NYSE Withdraws Market Protections, Over its Own Objections

The New York Stock Exchange and sister market NYSE MKT Tuesday filed plans with the SEC to shut down their Liquidity Replenishment Point programs, a set of price bands that are designed to curb the kind of volatility most visibly seen in the May 6, 2010 flash crash.

The exchanges, in their filings, said the shuttering of the plans was not their choice. They say they were required to, as part of a separate SEC plan to protect markets from volatility.

Both the NYSE and NYSE MKT, in their filings, said they believed the plans “have delivered concrete benefits to public investors in the many erroneous or aberrant trades they have prevented” but would phased out as a result of the SEC’s plan to institute a separate set of price bands designed to put a stop to volatility trading.

That is the SEC’s Limit-Up, Limit-Down Plan, which exchanges are currently in the process of testing and implementing. That plan came out of the SEC’s attempts to prevent a recurrence of the 2010 flash crash.

In that plan, trading in a security will stop when the price suddenly moves up or down a certain percentage, compared to the average price for the prior five minutes. For most Standard & Poor’s 500 and large capitalization stocks, the trigger would be a movement of 5 percent or more. For smaller stocks, 10 percent or more. Price bands double in opening and closing periods.

In the NYSE and NYSE MKT plans, electronic trading stops more quickly and in narrower bands. If, for instance, a $7 stock sees a movement of 20 cents, one way or the other, in a 10-second period, the Liquidity Replenishment Point program kicks in.

At that point, a market maker finds or makes matches in unfilled orders in a given security, in an auction system. In some cases, electronic mechanisms handle the resolution. Resolution, when handled manually, typically takes 30 seconds.

The LRP program was in place on May 6, 2010 and was credited with curbing volatility in share trading on the NYSE.

The SEC did not respond to request for comment, before this story was posted.

The staffs of the SEC and the Commodity Futures Trading Commission in their October 2010 report on the flash crash events, however, indicated that no single market’s controls could prevent or deal with such disruptions. In that report, the staffs found that the trigger for the drop of nearly 600 points on the nation’s stock markets was a program initiated by a mutual fund complex a sell program to sell a total of 75,000 E-Mini contracts (valued at approximately $4.1 billion) on a derivatives exchange as a hedge to an existing equity position.

The NYSE said it will stop the LRP program for large stocks on Monday, April 8, when the limit-up, limit-down program is set to start. The program will stop for all stocks of any size, when the second phase of the limit-up, limit-down program goes into effect in August.

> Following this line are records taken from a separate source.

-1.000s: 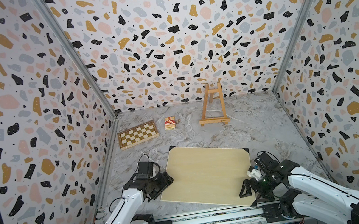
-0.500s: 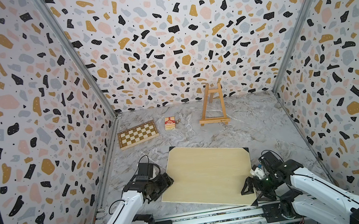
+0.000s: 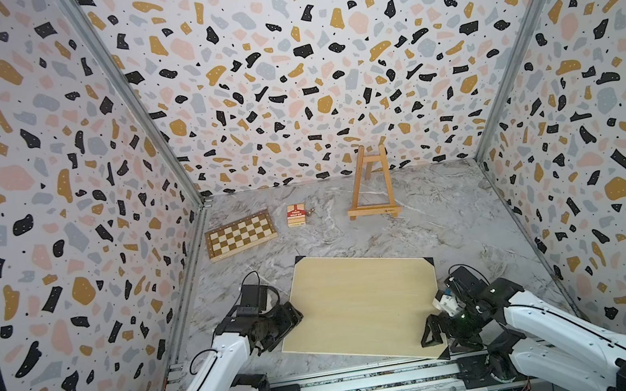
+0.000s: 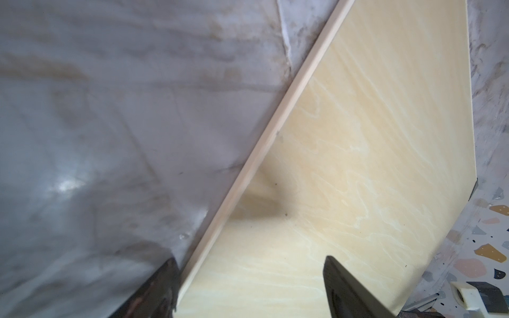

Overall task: Assemble the easel
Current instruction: Pick up the drawing board from the center of the board.

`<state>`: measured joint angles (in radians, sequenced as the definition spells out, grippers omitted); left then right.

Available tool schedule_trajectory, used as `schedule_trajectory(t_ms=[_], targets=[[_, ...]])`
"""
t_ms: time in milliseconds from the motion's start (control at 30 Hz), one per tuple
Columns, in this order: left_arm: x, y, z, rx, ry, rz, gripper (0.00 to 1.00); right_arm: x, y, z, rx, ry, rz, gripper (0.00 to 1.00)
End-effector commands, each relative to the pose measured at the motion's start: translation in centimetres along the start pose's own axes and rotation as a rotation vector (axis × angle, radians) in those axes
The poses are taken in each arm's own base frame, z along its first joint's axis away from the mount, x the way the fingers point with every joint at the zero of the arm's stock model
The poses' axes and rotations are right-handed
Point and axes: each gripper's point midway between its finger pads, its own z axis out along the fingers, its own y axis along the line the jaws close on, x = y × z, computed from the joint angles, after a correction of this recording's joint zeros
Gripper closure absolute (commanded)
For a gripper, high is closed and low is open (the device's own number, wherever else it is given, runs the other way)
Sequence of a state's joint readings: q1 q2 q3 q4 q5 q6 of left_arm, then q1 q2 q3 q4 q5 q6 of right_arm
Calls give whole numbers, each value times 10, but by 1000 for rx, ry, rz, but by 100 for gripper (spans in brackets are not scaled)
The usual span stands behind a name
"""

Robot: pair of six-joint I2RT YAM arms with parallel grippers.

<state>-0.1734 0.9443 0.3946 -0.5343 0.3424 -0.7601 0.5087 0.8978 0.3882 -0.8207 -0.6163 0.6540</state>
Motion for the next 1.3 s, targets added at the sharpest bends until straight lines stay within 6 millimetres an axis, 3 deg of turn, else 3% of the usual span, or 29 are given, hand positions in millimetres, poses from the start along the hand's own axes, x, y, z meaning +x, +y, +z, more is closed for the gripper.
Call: schedule_trajectory(t_ms=[0, 200, 333, 533, 700, 1033, 1167, 1267], targets=[[19, 13, 3, -39, 71, -35, 18, 9, -6, 8, -8, 40, 28, 0], [19, 12, 2, -36, 70, -38, 18, 13, -17, 6, 51, 44, 25, 0], [19, 12, 2, -35, 71, -38, 18, 13, -13, 6, 30, 41, 22, 0], [19, 10, 2, -25, 72, -41, 19, -11, 23, 2, -130, -42, -35, 0], [19, 8, 1, -12, 68, -46, 19, -27, 66, -22, -300, -136, -98, 0], [20, 8, 3, -5, 75, -40, 20, -42, 104, -73, -574, -289, -200, 2], [20, 5, 4, 12, 77, -38, 20, -41, 111, -78, -592, -290, -279, 2], [19, 3, 3, 10, 78, -31, 20, -52, 110, -81, -554, -352, -298, 6]])
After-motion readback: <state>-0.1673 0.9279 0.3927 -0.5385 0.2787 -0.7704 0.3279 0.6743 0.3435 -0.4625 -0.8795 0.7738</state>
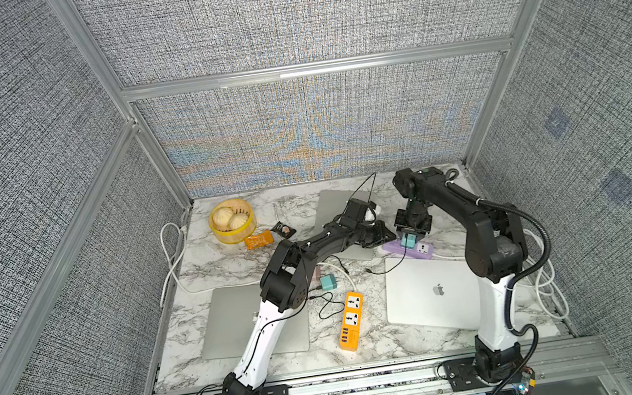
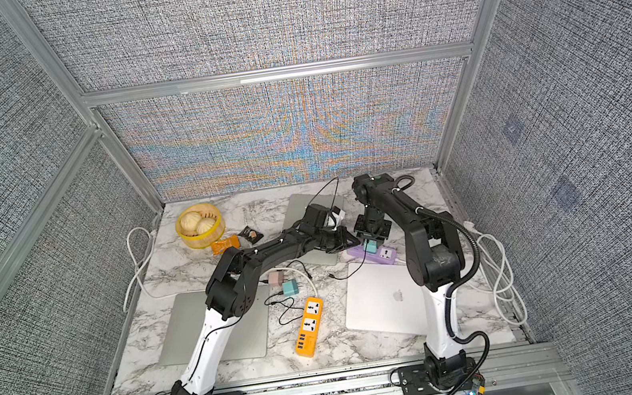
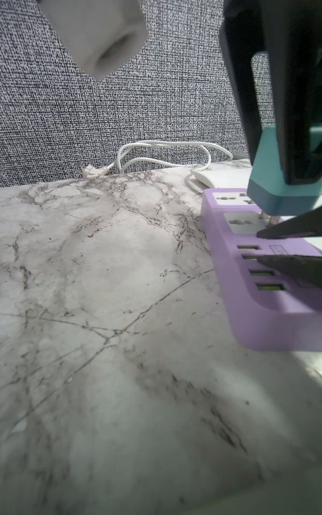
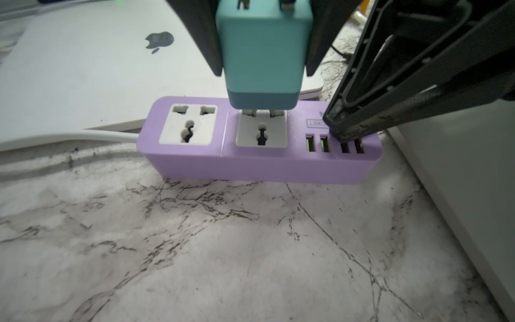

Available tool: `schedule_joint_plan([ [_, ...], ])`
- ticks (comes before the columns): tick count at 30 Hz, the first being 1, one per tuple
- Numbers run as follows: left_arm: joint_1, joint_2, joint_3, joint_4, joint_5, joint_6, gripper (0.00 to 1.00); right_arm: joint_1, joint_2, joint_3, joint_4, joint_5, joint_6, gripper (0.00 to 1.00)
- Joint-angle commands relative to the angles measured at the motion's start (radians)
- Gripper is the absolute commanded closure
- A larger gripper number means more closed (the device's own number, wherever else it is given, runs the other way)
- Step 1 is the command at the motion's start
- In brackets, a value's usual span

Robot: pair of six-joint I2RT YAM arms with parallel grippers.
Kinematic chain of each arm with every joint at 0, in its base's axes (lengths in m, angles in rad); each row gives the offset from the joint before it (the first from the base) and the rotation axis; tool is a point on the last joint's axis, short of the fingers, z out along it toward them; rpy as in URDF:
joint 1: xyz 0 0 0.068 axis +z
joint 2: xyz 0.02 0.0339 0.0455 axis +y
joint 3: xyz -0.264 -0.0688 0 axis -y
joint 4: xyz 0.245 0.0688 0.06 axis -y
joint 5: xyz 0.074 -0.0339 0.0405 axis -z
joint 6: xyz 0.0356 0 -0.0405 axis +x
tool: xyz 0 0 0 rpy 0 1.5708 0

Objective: Unplug the laptop charger
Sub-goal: Remove the plug from the socket.

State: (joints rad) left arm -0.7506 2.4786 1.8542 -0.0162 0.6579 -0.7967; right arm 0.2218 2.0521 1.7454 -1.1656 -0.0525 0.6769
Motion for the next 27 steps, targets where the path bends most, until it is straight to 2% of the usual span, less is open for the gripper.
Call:
schedule_joint_plan([
  [1, -0.003, 0.022, -0.014, -0.194, -0.072, 0.007, 0.85, 0.003, -0.018, 0.001, 0.025, -0.071, 0.014, 0.86],
  [11, 0.003, -0.013, 0.050, -0.149, -0.006, -0.044, 0.85, 0.001, -0.099, 0.007, 0.040, 0.050, 0.011, 0.86],
  [16, 0.019, -0.071, 0.083, -0.113, 0.019, -0.082, 0.85, -0.006, -0.081, 0.032, 0.072, 0.129, 0.003, 0.87],
  [20, 0.043, -0.137, 0.040, -0.067, 0.030, -0.110, 0.85, -0.006, -0.052, 0.036, 0.135, 0.221, -0.032, 0.86],
  [27, 0.084, -0.243, -0.103, -0.066, 0.011, -0.076, 0.85, -0.007, -0.006, 0.007, 0.308, 0.355, -0.160, 0.87],
])
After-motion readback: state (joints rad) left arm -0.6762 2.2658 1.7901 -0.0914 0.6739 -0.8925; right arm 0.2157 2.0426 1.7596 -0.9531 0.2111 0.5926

The SEC staff, in its study of the 2010 crash, did not find that the LRP program contributed to the crash, noted James J. Angel, capital markets professor at Georgetown University. But the SEC is saying, “we are going to make you take it away, any way.’’

“I think the SEC is being inconsistent,’’ Angel said.

The NYSE and NYSE MKT filings said the SEC forced their moves. The commission, they said, stated there was “the potential for unnecessary compleixity that could result if the plan were adopted and exchange-specific volatility mechanism were retained” and that “to this end, the commission expects that upon implementation of the plan, such exchange-specific volatility mechanisms would be discontinued.’’

The NYSE and NYSE MKT said no “impact analysis” was done and the result could be “unintended consequences to the detriment of investors and the marketplaces as a whole.’’

The point was echoed by Angel who said the SEC has not done “significant analysis” on either the removal of the LRP plans or the institution of the LULD (limit-up, limit-down) plan.

This, he said, is just another example of micromanagement of market structure by the constantly changing staff” of the Trading and Markets division of the SEC.